Handling repeated elements in previous quicksorts

I have found a way to handle repeated elements more efficiently in quicksort and would like to know if anyone has seen this done before.

This method greatly reduces the overhead involved in checking for repeated elements which improves performance both with and without repeated elements. Typically, repeated elements are handled in a few different ways which I will first enumerate.

First, there is the Dutch National Flag method which sort the array like [ < pivot | == pivot | unsorted | > pivot].

Second, there is the method of putting the equal elements to the far left during the sort and then moving them to the center the sort is [ == pivot | < pivot | unsorted | > pivot] and then after the sort the == elements are moved to the center.

Third, the Bentley-McIlroy partitioning puts the == elements to both sides so the sort is [ == pivot | < pivot | unsorted | > pivot | == pivot] and then the == elements are moved to the middle.

The last two methods are done in an attempt to reduce the overhead.

My Method

Now, let me explain how my method improves the quicksort by reducing the number of comparisons. I use two quicksort functions together rather than just one.

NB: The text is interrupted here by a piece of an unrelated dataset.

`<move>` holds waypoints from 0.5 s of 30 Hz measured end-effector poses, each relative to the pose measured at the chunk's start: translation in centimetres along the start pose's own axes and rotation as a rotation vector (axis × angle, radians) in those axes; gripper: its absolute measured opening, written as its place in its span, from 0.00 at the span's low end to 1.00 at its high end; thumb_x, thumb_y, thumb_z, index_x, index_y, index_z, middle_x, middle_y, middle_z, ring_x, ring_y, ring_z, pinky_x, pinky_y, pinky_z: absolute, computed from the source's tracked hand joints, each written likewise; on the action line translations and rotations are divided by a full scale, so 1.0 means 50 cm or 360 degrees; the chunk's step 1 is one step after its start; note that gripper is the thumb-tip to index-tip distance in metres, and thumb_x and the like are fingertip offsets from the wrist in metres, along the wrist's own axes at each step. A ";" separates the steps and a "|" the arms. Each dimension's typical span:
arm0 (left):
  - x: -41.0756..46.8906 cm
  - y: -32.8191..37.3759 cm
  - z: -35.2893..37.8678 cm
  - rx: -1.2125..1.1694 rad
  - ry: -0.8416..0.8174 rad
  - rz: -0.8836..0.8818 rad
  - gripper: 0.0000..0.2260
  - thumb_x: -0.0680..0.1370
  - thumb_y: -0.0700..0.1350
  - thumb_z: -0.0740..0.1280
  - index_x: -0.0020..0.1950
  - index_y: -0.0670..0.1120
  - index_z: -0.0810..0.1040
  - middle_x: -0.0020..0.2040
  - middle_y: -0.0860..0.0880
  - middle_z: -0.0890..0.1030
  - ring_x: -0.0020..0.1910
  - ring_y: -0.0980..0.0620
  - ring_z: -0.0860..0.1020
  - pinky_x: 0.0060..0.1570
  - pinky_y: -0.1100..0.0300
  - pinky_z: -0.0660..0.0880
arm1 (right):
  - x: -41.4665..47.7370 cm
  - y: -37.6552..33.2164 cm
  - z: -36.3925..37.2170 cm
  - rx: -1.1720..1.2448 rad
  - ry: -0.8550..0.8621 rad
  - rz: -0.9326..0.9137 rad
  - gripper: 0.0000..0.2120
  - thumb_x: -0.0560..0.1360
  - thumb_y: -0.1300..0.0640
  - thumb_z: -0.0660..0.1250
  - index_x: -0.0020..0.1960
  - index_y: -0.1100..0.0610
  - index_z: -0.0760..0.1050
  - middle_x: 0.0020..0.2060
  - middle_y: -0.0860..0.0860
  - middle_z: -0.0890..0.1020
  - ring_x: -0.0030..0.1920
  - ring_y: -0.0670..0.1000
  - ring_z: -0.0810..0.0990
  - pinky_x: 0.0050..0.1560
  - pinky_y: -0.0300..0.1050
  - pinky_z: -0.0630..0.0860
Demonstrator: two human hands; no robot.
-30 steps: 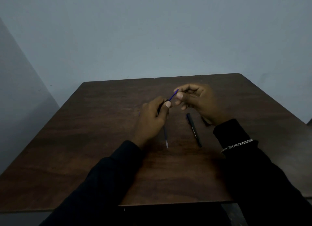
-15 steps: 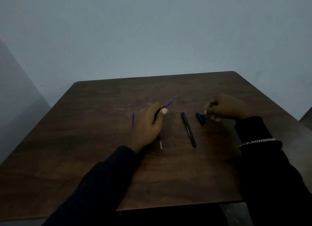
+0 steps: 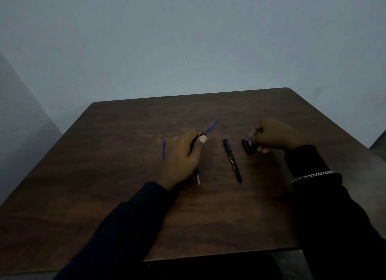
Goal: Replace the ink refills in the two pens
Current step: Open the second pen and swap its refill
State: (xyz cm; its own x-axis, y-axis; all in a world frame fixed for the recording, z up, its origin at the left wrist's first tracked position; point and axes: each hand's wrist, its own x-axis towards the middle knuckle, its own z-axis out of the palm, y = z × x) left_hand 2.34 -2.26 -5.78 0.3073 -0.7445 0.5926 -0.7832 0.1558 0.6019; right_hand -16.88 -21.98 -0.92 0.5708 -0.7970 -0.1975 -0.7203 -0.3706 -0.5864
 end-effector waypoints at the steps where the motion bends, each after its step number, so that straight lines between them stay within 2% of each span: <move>1: 0.000 0.000 0.000 -0.0010 -0.0004 -0.0003 0.16 0.86 0.50 0.61 0.42 0.44 0.76 0.33 0.47 0.77 0.32 0.50 0.76 0.35 0.48 0.71 | 0.002 -0.001 0.003 -0.0005 0.0006 0.0007 0.05 0.77 0.66 0.70 0.49 0.66 0.82 0.41 0.61 0.86 0.34 0.53 0.85 0.32 0.42 0.82; 5: 0.000 0.000 -0.002 -0.0013 -0.0003 -0.0003 0.16 0.86 0.49 0.61 0.42 0.43 0.76 0.33 0.46 0.78 0.32 0.48 0.76 0.36 0.48 0.71 | 0.006 -0.006 0.011 -0.0027 0.0063 0.0044 0.05 0.75 0.65 0.70 0.44 0.67 0.83 0.34 0.61 0.86 0.36 0.57 0.88 0.39 0.50 0.86; 8: 0.000 0.000 -0.002 -0.0015 -0.0017 -0.0018 0.16 0.87 0.49 0.61 0.43 0.42 0.76 0.33 0.46 0.78 0.33 0.48 0.76 0.35 0.48 0.71 | 0.002 -0.011 0.011 -0.0037 0.0075 0.0068 0.07 0.75 0.64 0.72 0.42 0.68 0.83 0.31 0.60 0.85 0.33 0.57 0.86 0.44 0.54 0.86; 12: -0.001 0.001 -0.001 -0.0014 -0.0020 -0.0015 0.17 0.86 0.50 0.60 0.43 0.42 0.76 0.34 0.46 0.78 0.33 0.49 0.76 0.36 0.48 0.71 | -0.004 -0.006 0.004 0.0069 0.0198 0.0095 0.08 0.73 0.64 0.74 0.40 0.70 0.83 0.30 0.60 0.85 0.32 0.57 0.85 0.43 0.53 0.86; 15: -0.003 0.003 -0.001 -0.0033 -0.0025 -0.0019 0.18 0.86 0.53 0.59 0.43 0.43 0.76 0.34 0.46 0.78 0.33 0.48 0.76 0.35 0.47 0.71 | -0.008 -0.005 -0.006 0.0357 0.0294 0.0084 0.09 0.73 0.65 0.73 0.40 0.71 0.82 0.28 0.58 0.82 0.29 0.54 0.81 0.35 0.46 0.81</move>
State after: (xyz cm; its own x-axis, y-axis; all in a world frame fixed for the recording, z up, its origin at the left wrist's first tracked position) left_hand 2.22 -2.10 -5.74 0.3077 -0.7567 0.5768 -0.7680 0.1604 0.6201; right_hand -17.03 -21.69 -0.46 0.4387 -0.8932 -0.0982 -0.6302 -0.2279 -0.7422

The first function I will call q1 and it sorts an array as [ < pivot | unsorted | >= pivot].

The second function I will call q2 and it sorts the array as [ <= pivot | unsorted | > pivot].

Let's now look at the usage of these in tandem in order to improve the handling of repeated elements.

First of all, we call q1 to sort the whole array. It picks a pivot which we will further reference to as pivot1 and then sorts around pivot1. Thus, our array is sorted to this point as [ < pivot1 | >= pivot1 ].

Then, for the [ < pivot1] partition, we send it to q1 again, and that part is fairly normal so let's sort the other partition first.

For the [ >= pivot1] partition, we send it to q2. q2 choses a pivot, which we will reference to as pivot2 from within this sub-array and sorts it into [ <= pivot2 | > pivot2].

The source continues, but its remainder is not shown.